Problem details:
Each line below needs to be duplicated without alteration.

- Opening Delimiter -

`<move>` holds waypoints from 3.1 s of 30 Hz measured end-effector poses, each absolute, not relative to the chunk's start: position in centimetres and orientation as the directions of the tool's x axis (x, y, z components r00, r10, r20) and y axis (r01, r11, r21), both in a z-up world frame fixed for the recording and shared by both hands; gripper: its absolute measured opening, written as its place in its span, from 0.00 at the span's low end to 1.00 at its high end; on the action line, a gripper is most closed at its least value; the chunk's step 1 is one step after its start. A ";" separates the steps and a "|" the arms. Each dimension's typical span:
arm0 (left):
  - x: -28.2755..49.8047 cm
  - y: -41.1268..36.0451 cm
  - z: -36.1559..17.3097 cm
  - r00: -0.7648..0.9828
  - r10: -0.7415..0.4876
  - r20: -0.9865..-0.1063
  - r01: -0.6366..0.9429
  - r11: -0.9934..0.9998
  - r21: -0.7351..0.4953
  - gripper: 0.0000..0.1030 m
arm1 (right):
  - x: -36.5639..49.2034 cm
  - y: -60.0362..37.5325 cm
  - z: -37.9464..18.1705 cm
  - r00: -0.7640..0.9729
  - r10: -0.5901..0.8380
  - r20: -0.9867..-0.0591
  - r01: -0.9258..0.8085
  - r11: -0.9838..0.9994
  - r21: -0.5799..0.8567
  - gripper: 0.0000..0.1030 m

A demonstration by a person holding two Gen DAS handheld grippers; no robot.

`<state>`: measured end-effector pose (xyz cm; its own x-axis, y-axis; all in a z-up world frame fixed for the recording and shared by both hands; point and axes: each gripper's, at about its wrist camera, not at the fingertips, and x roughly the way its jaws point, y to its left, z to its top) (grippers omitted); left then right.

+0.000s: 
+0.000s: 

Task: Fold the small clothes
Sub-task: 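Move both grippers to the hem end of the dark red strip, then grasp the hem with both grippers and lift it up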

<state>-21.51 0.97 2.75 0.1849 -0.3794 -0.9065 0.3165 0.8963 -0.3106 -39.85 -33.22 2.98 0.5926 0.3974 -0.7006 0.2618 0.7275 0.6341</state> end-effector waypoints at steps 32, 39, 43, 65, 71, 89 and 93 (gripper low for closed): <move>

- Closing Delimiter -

The answer:
`<move>` holds waypoints from 3.1 s of 30 Hz measured end-effector poses, each absolute, not relative to the chunk's start: position in centimetres and orientation as the directions of the tool's x axis (x, y, z components r00, r10, r20) and y axis (r01, r11, r21), both in a z-up world frame fixed for the recording and shared by both hands; gripper: its absolute measured opening, written as its place in its span, from 0.00 at the span's low end to 1.00 at its high end; on the action line, a gripper is most closed at its least value; the chunk's step 1 is one step after its start. A ";" separates the steps and a "|" the arms. Each dimension's typical span:
arm0 (left):
  - x: -28.2755..49.8047 cm
  - y: -41.1268..36.0451 cm
  - z: -36.1559..17.3097 cm
  - r00: -0.7648..0.9828
  - r10: -0.7415..0.4876
  - r20: -0.9865..-0.1063
  - r01: -0.6366..0.9429
  - r11: -0.9934..0.9998
  - r21: -0.7351..0.4953
  - gripper: 0.0000..0.1030 m
arm1 (right):
  - x: -36.5639..49.2034 cm
  - y: -60.0362..37.5325 cm
  - z: -37.9464..18.1705 cm
  - r00: -0.7640..0.9729
  - r10: -0.5901..0.8380
  - r20: -0.9867..-0.0591
  - r01: -0.9258..0.8085
  - r11: -0.9838..0.9994
  - r21: -0.5799..0.8567
  - gripper: 0.0000..0.1030 m

A demonstration by a person holding two Gen DAS handheld grippers; no robot.

`<state>`: measured end-effector pose (xyz cm; its own x-axis, y-axis; all in a z-up world frame fixed for the recording and shared by both hands; point and axes: each gripper's, at about its wrist camera, not at the fingertips, and x roughly the way its jaws point, y to its left, z to its top) (grippers omitted); left then right.

+0.000s: 
+0.000s: 

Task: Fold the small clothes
Sub-task: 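Move both grippers to the hem end of the dark red strip, then grasp the hem with both grippers and lift it up
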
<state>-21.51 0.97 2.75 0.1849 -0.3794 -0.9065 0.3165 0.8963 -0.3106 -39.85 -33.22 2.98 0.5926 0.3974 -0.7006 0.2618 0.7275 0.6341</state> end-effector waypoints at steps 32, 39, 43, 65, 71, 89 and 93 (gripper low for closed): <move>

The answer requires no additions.